++++ GIVEN DATA

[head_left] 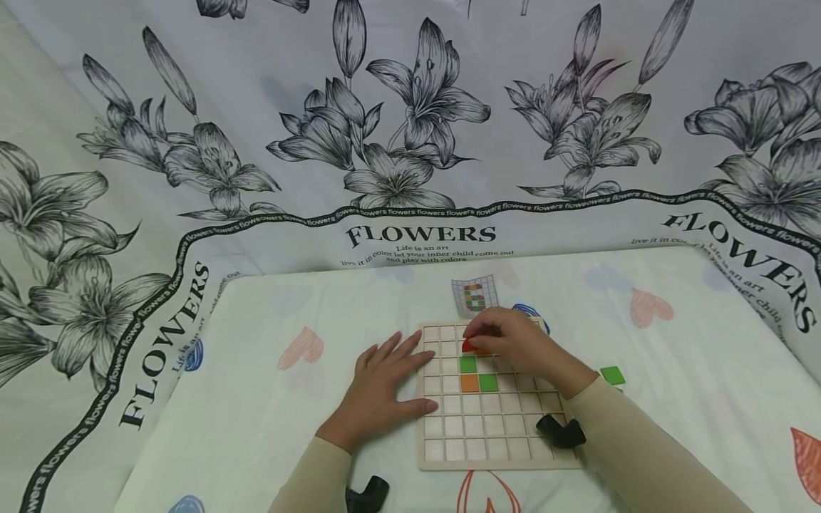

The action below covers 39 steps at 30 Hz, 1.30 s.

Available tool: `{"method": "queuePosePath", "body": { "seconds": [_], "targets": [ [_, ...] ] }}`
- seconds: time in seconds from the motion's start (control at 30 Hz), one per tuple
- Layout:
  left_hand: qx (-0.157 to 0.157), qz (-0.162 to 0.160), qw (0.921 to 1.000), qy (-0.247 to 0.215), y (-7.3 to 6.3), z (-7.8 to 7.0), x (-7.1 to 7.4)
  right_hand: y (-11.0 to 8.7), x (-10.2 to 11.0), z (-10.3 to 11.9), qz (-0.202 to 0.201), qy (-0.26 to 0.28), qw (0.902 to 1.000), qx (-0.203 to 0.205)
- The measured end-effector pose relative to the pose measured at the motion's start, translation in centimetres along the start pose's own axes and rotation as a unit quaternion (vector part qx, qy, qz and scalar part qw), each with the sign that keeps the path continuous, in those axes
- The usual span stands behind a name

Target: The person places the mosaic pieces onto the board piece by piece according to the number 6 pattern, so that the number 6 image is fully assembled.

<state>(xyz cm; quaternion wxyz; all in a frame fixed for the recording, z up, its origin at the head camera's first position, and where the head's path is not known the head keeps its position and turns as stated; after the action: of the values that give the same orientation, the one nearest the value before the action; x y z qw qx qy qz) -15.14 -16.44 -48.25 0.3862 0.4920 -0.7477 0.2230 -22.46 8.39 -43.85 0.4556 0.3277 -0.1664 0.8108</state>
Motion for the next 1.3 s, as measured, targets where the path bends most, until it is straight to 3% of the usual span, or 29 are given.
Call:
{"method": "queuePosePath", "body": {
  "seconds": [0.4, 0.67, 0.93, 1.3],
  "targets": [
    [-0.004, 0.001, 1.0000, -0.001, 0.0, 0.0, 0.1, 1.1, -1.0, -0.7, 0.035, -0.039, 0.9982, -0.027],
    [-0.016, -0.008, 0.9998, 0.004, 0.0, -0.2, 0.1, 1.0, -1.1, -0.7, 0.024, -0.056, 0.9980, -0.019],
    [-0.011, -0.006, 0.9999, 0.006, 0.1, -0.1, 0.1, 0.8, -1.2, -0.5, 0.023, -0.039, 0.9990, -0.002],
    [-0.005, -0.003, 0.9999, 0.009, 0.0, 0.0, 0.0, 0.3, -0.9, -0.3, 0.014, 0.017, 0.9994, -0.025]
  ]
}}
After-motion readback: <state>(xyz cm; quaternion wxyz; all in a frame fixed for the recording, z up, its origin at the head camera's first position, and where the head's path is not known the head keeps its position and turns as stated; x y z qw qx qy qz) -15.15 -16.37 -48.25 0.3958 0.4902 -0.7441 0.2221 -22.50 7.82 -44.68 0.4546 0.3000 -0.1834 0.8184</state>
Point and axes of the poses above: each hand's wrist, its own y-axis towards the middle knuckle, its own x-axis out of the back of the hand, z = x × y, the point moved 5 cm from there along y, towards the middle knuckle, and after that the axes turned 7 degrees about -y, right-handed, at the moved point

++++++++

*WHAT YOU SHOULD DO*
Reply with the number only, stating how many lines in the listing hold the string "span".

*EXPECTED OUTPUT*
2